Yes indeed, this sounds like a good fit for Lisp. I just got the
impression from various optimization guides (that may be outdated)
that one should avoid indirect calls at almost any cost.
> The Core 2* works slightly differently. It has a special, very
> large, BTB dedicated to indirect branches. Branches that regularly
> jump to different targets (eg: a polymorphic call-site) are
> allocated multiple entries in the BTB, and the CPU will use the
> recent branch history of the program (the taken/not-taken status of
> the last N branches) to attempt to recognize patterns in the
> indirect jump targets and predict them correctly. Obviously, this
> pattern-recognition does you no good if the jump is completely
> data-dependent.
Thank you for these explanations.
> *) I believe Barcelona works similarly, though apparently the
> indirect BTB is much smaller (512 entries versus 8192 entries).
Perhaps this could account for some of the mediocre performance that
Espen reported? I suppose Lisp would tend to have a bigger "working
set" of indirect call-sites than static software.
--
Frode Vatvedt Fjeld
> Perhaps this could account for some of the mediocre performance that
> Espen reported? I suppose Lisp would tend to have a bigger "working
> set" of indirect call-sites than static software.
If he's seeing similar performance from K8, than the indirect branch
prediction is unlikely to be the issue. The delta is probably due to
the fact that Core 2 is just plain a better architecture than K8. For
example, it issues four instructions per cycle instead of K8's three.
It has a greater capability to reorder instructions to hide memory
latency. It does optimistic reordering of memory accesses, depending
on a fixup-unit that catches the rare cases when the reordering turns
out to be invalid. K8/K10 is a very nice design though, it's just
getting long in the tooth.
From: Espen Vestre
Subject: Re: Software Designed Silicon - build your own Lisp Processor
Date:
Message-ID: <m1tzmuecb1.fsf@gazonk.netfonds.no>
Frode Vatvedt Fjeld <······@cs.uit.no> writes:
> Anyways, it'd be interesting to hear what others percieve to be
> lisp-specific performance impediments in current CPUs.

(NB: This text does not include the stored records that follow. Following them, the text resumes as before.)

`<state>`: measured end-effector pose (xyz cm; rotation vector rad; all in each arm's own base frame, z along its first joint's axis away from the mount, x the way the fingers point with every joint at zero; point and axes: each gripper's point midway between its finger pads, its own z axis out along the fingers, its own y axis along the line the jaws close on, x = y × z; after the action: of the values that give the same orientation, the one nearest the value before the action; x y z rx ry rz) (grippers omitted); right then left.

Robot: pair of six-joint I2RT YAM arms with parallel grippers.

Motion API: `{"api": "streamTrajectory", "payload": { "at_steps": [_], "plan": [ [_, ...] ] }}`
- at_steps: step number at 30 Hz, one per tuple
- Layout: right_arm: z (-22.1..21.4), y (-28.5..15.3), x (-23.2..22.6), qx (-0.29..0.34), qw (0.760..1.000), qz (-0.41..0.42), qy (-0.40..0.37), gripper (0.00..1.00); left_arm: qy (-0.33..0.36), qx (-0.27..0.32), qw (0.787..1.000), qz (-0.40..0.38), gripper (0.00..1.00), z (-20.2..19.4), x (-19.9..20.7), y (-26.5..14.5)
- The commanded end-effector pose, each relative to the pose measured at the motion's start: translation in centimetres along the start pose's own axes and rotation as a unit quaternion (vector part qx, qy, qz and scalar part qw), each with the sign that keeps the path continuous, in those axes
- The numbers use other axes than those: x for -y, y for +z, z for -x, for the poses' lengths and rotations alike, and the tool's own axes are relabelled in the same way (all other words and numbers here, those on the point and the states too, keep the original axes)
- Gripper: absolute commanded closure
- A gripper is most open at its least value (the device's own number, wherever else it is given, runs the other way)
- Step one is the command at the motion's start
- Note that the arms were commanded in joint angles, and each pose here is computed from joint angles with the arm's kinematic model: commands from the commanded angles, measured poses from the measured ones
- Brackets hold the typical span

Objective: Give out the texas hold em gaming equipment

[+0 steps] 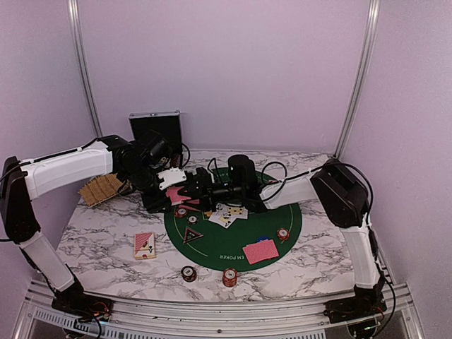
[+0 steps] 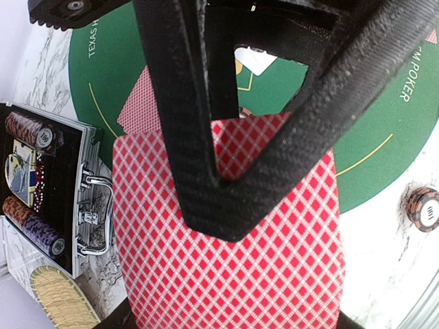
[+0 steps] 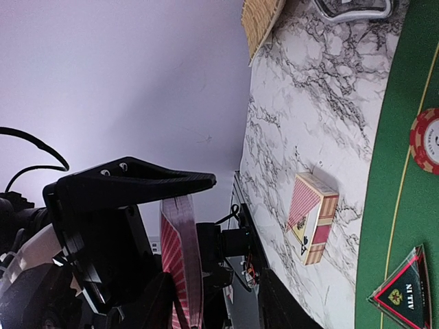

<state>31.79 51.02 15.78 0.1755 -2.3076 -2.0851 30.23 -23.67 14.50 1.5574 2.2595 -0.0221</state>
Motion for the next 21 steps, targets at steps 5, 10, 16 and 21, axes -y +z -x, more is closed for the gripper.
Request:
{"api": "streamTrajectory", "payload": {
  "at_steps": [5, 10, 16, 21],
  "plan": [
    [0.9, -1.6, -2.2, 0.019, 1.000, 0.008, -0.020, 0.69, -0.005, 0.010, 1.000, 0.004, 1.00, 0.4, -0.2, -0.8],
    [1.2, -2.0, -3.3, 0.025, 0.999, 0.019, -0.024, 0.76, -0.005, 0.009, 1.000, 0.004, 1.00, 0.4, -0.2, -0.8],
    [1.4, -2.4, -3.5, 0.029, 0.999, 0.025, -0.023, 0.82, -0.005, 0.008, 1.000, 0.004, 1.00, 0.3, -0.2, -0.7],
    [1.4, -2.8, -4.1, 0.033, 0.999, 0.029, -0.026, 0.92, -0.004, 0.006, 1.000, 0.004, 1.00, 0.2, -0.2, -0.6]
  ]
}}
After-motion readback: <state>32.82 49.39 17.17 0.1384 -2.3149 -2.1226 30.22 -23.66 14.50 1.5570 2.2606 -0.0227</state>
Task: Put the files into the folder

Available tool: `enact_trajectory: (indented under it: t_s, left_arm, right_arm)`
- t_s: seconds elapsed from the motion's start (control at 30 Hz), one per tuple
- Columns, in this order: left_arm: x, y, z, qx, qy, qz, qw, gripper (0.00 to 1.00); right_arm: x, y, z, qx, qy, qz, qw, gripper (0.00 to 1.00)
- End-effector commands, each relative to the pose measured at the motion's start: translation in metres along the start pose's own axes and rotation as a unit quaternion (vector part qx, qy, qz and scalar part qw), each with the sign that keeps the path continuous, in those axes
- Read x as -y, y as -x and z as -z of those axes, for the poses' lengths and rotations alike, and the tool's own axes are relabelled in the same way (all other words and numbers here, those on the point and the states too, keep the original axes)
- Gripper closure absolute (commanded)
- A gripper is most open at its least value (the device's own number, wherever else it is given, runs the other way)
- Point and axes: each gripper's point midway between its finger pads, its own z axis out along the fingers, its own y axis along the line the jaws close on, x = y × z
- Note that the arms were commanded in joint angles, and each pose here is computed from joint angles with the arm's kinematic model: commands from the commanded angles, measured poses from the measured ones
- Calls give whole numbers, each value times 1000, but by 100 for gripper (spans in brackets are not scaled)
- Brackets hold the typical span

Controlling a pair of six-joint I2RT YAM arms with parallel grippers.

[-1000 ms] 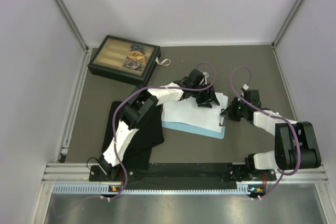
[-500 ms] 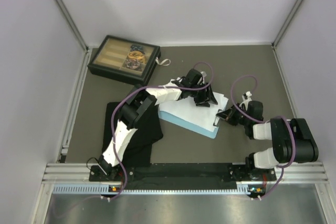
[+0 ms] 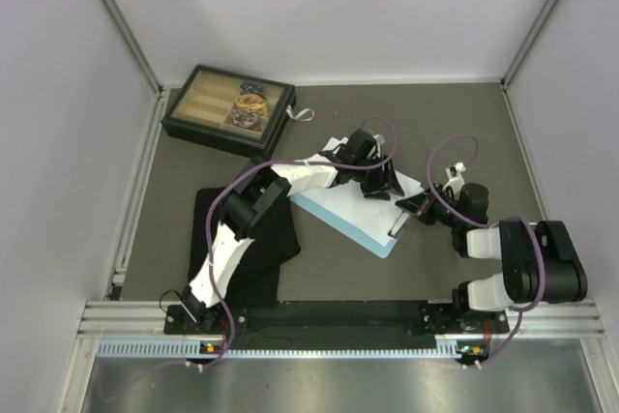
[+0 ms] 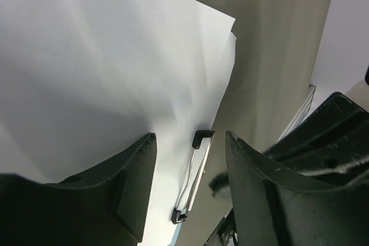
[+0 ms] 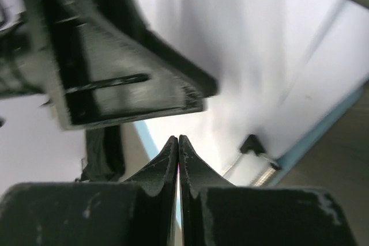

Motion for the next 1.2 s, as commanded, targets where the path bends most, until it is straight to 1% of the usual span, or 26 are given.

I don't have that, but I have some real-life data points which I
thought may be interesting to a few of you: It's a very good idea to
test different x86 variants before buying. We continuosly test new
cpus (we have a few hardware junkies here ;)) with our lisp server
software (built with LW for linux), and the cpu design, especially
pipeline length, does indeed heavily influence performance. Our
current winner is the Core 2 platform, especially when running 64 bit
linux, and the next best is AMD Opteron. We've already tested AMDs new
quad-core Barcelona cpus, and they were quite disappointing, but the
absolutely worst is any P4-descendant, even the half-year old Xeons of
that breed (that would be the 5000 series if I remember their
nomenclature right). If you run your current lisp server sw on P4-type
Xeons, you may as well consider moving them to a 5-year old Pentium M
laptop, that might actually be faster :-)
--
(espen)
Espen Vestre wrote:
> We've already tested AMDs new
> quad-core Barcelona cpus, and they were quite disappointing,
Hmm. If you have done it already, presumably was from the first run of
{performance embarrassingly crippled by hardware bug or at least the
workaround for said bug} Barcelonas, though?
http://www.tech-report.net/discussions.x/13721
http://techreport.com/discussions.x/13742
Maybe Lisp could be an extra-bad load for systems with that bug
workaround enabled, too, if indeed you had the bug workaround enabled.
I did want to get a barcelona rather than an intel system -
amd still, in theory, have the better architecture. If they could only
implement it without screwing up. Looks like I should wait
until well into next year (probably sensible anyway...) before
upgrading...
In article <·····················@news.indigo.ie>,
David Golden <············@oceanfree.net> wrote:
> Espen Vestre wrote:
>
> > We've already tested AMDs new
> > quad-core Barcelona cpus, and they were quite disappointing,
>
> Hmm. If you have done it already, presumably was from the first run of
> {performance embarrassingly crippled by hardware bug or at least the
> workaround for said bug} Barcelonas, though?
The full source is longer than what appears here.